-- BRIEF --
Using the data below, return every line that holds the word "purple".

-- THE DATA --
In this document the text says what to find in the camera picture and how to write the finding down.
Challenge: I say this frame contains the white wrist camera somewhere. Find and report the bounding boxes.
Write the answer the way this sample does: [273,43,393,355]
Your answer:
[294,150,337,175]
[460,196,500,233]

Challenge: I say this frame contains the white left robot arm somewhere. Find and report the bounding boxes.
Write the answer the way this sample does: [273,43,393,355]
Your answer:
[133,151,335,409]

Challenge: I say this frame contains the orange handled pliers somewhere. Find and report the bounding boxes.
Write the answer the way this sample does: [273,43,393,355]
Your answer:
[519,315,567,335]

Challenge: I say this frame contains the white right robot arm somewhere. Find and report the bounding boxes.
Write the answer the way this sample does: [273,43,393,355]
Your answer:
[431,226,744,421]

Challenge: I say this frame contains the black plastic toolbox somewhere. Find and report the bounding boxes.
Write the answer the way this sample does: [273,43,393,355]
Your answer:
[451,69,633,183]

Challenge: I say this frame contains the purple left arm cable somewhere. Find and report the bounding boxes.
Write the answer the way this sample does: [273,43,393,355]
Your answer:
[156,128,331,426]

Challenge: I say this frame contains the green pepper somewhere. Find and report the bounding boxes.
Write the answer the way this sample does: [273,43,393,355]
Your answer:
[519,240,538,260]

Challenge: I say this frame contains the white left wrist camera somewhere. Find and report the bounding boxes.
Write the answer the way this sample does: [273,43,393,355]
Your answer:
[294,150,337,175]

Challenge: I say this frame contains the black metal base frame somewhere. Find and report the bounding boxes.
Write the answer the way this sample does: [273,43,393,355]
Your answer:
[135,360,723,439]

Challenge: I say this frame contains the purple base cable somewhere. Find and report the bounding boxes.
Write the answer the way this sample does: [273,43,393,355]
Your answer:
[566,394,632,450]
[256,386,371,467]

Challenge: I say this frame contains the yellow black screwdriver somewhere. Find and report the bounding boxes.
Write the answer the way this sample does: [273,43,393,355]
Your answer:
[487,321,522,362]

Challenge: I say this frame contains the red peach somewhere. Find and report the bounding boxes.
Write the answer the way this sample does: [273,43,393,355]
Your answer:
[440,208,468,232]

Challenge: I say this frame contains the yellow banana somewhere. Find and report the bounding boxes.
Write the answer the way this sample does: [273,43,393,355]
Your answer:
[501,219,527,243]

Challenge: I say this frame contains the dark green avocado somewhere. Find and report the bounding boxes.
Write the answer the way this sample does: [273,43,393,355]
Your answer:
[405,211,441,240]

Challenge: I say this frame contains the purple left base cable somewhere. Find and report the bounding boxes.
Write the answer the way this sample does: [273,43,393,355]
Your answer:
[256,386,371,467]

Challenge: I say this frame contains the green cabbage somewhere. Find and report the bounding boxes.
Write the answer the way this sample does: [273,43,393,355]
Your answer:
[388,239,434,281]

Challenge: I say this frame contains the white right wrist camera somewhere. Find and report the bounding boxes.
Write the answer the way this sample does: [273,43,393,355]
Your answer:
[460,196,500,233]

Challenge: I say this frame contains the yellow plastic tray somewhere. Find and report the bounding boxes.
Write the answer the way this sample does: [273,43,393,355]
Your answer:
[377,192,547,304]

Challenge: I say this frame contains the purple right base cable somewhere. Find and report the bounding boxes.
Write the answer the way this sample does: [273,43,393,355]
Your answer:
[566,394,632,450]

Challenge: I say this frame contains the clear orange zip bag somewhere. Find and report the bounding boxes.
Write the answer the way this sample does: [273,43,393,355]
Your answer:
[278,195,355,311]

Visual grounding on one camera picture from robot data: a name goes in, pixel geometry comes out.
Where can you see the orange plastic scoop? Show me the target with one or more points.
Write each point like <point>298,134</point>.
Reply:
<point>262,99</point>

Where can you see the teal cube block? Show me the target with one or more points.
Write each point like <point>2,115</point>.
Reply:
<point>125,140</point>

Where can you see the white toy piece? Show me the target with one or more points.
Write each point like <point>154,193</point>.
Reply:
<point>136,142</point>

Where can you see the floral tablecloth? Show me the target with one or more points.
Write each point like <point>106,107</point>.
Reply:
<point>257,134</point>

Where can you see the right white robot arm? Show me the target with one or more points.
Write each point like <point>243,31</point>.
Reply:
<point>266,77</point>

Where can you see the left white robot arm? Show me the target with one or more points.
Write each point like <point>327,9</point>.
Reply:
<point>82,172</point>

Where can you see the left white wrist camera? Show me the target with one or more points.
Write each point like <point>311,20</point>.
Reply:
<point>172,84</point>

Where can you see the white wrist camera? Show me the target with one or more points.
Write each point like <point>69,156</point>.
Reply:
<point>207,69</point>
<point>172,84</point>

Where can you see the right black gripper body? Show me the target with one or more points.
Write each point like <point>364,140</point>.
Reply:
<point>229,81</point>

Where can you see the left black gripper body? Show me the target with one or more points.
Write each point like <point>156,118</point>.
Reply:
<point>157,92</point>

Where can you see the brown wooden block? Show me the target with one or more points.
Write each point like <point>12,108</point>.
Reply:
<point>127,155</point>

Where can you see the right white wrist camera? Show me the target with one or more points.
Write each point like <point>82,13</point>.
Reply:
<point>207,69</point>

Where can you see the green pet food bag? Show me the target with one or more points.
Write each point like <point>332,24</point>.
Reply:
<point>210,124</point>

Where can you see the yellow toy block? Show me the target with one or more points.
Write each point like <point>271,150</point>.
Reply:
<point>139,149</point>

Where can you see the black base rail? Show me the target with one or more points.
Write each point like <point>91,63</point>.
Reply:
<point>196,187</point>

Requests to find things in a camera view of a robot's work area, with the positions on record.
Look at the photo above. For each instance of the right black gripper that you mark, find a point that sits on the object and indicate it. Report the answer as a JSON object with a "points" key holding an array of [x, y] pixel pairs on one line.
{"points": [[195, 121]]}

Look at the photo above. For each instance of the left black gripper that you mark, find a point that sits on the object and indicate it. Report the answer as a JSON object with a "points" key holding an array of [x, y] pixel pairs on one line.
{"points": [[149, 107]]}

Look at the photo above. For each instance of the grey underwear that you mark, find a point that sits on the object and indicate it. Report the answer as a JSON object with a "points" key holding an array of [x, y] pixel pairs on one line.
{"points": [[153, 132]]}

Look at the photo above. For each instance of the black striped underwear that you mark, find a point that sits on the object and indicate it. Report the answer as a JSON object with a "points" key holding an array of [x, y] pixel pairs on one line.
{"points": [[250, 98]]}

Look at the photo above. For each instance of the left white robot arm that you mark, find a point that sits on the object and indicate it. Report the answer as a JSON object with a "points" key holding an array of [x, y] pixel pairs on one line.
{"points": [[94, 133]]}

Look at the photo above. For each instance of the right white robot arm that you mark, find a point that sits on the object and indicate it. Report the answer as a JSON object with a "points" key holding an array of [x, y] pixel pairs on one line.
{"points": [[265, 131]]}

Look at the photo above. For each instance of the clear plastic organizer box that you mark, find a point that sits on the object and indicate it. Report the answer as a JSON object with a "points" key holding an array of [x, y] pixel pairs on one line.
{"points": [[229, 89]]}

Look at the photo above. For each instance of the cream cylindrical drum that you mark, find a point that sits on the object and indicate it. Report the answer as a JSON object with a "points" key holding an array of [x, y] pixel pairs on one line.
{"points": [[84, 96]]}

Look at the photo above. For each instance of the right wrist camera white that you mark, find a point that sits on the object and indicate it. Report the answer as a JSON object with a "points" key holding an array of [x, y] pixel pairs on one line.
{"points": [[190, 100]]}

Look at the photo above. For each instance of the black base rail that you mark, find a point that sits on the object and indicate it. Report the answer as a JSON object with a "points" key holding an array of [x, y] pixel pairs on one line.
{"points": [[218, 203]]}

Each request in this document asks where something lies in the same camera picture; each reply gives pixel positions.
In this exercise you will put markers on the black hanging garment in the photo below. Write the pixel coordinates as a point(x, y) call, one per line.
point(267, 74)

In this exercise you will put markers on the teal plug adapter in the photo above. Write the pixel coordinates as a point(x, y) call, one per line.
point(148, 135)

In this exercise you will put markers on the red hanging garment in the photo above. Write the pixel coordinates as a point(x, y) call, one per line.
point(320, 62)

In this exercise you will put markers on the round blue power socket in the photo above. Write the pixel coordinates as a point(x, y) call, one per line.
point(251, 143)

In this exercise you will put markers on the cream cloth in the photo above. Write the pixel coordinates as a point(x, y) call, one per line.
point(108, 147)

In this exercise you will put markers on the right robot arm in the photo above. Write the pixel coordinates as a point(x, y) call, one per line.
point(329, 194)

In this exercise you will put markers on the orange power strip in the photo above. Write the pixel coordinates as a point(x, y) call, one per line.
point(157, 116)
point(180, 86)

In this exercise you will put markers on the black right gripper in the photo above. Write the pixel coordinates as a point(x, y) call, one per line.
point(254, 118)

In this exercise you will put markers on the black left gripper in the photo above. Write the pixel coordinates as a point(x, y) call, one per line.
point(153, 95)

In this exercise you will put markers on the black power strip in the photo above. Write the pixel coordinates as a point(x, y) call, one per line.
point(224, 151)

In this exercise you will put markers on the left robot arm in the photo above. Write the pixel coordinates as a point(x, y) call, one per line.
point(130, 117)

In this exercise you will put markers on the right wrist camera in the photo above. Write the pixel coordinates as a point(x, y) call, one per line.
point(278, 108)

-- RESPONSE FOR THIS EXERCISE --
Challenge: I say this frame contains the purple left arm cable somewhere. Find and report the bounding boxes.
Challenge: I say this frame contains the purple base cable somewhere. Find and report the bounding boxes.
Challenge: I say this frame contains the purple left base cable somewhere. Find and report the bounding boxes.
Challenge: I say this frame contains the purple right base cable somewhere. Find and report the bounding boxes.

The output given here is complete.